UCLA

Membrane proteins are a neglected, but important class of proteins throughout the biological world. They carry out critical roles in the cell due to their unique location, such as transport across a membrane, transduction of exterior signals, and interaction between discrete aqueous regions. Despite the importance of these proteins, understanding of how they fold has lagged far behind that of soluble proteins. One of the primary challenges to studying membrane protein folding is developing methods that interrogate folding in the native environment of the lipid bilayer.

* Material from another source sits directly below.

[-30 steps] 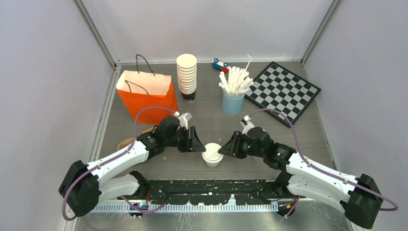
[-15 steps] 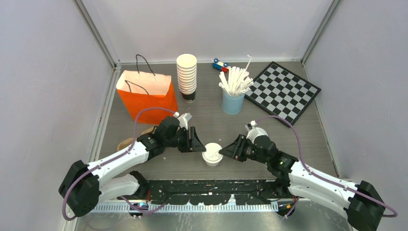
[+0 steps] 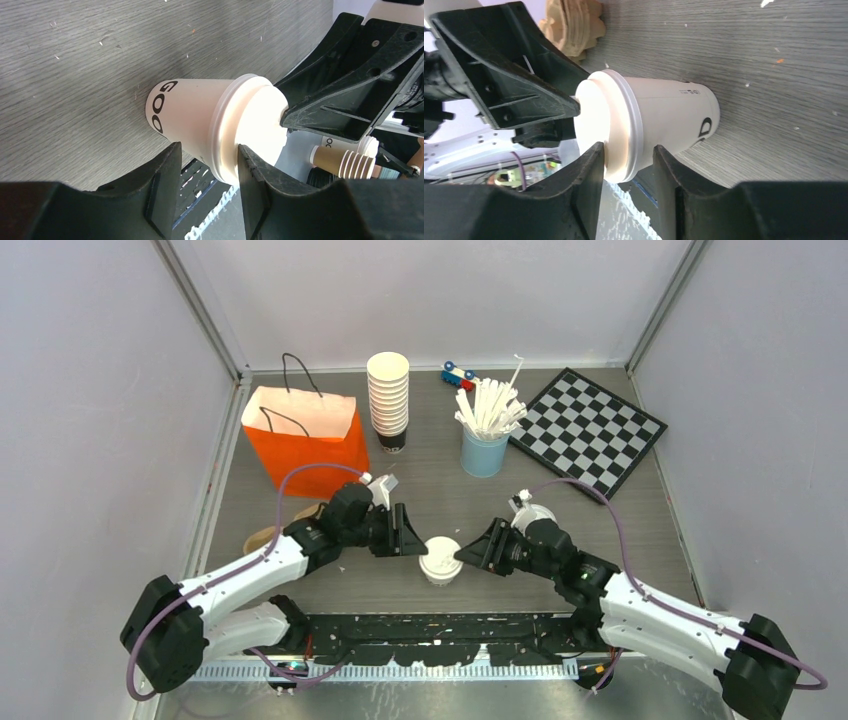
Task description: Pack the takeout coffee
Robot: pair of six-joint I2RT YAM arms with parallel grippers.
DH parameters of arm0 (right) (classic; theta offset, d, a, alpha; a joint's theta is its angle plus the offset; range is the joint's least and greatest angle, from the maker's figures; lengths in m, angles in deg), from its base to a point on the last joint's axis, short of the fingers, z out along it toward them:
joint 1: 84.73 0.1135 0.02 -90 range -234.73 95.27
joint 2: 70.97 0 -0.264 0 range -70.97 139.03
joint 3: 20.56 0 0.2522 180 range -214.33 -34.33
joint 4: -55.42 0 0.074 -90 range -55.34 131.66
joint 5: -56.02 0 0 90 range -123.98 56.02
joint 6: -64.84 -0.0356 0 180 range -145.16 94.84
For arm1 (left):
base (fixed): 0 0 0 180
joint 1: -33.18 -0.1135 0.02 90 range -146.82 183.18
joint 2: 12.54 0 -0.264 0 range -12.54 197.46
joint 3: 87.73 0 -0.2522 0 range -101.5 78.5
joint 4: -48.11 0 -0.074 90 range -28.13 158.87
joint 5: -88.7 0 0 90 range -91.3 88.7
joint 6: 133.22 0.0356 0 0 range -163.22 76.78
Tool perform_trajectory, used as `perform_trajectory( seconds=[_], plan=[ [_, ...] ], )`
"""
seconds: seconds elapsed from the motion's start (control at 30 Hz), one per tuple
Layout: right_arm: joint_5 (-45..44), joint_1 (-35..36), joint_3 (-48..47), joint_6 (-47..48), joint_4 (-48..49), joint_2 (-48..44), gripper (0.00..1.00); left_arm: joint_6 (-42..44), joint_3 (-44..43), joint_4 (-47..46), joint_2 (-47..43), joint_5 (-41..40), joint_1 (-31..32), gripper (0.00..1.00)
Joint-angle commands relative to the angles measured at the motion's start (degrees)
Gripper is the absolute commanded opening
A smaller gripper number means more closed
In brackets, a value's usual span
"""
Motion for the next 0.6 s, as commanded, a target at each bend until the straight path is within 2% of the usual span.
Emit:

Our lab has developed a method for measuring membrane protein stability under native conditions using a secondary protein that preferentially binds the unfolded state, obviating the need for harsh denaturants. Employing this method with a multimeric polytopic membrane protein, we measured an extremely slow unfolding rate, demonstrating that α-helical membrane proteins can have high kinetic stability under non-denaturing conditions. Efforts were made to expand the steric trap method for single-molecule fluorescence measurements in lipid vesicles, but were ultimately stymied by the inability to preserve the trapped complexes for measurement. Our lab has also applied single-molecule techniques to membrane protein folding. We were able to map the energy landscape of a membrane protein in a lipid bilayer using forced unfolding driven by magnetic tweezers. Further advancements to this technique simplified the attachment chemistry to ready the protein for tweezing. These techniques can be applied to a wide array of membrane proteins in a broad spectrum of membrane environments.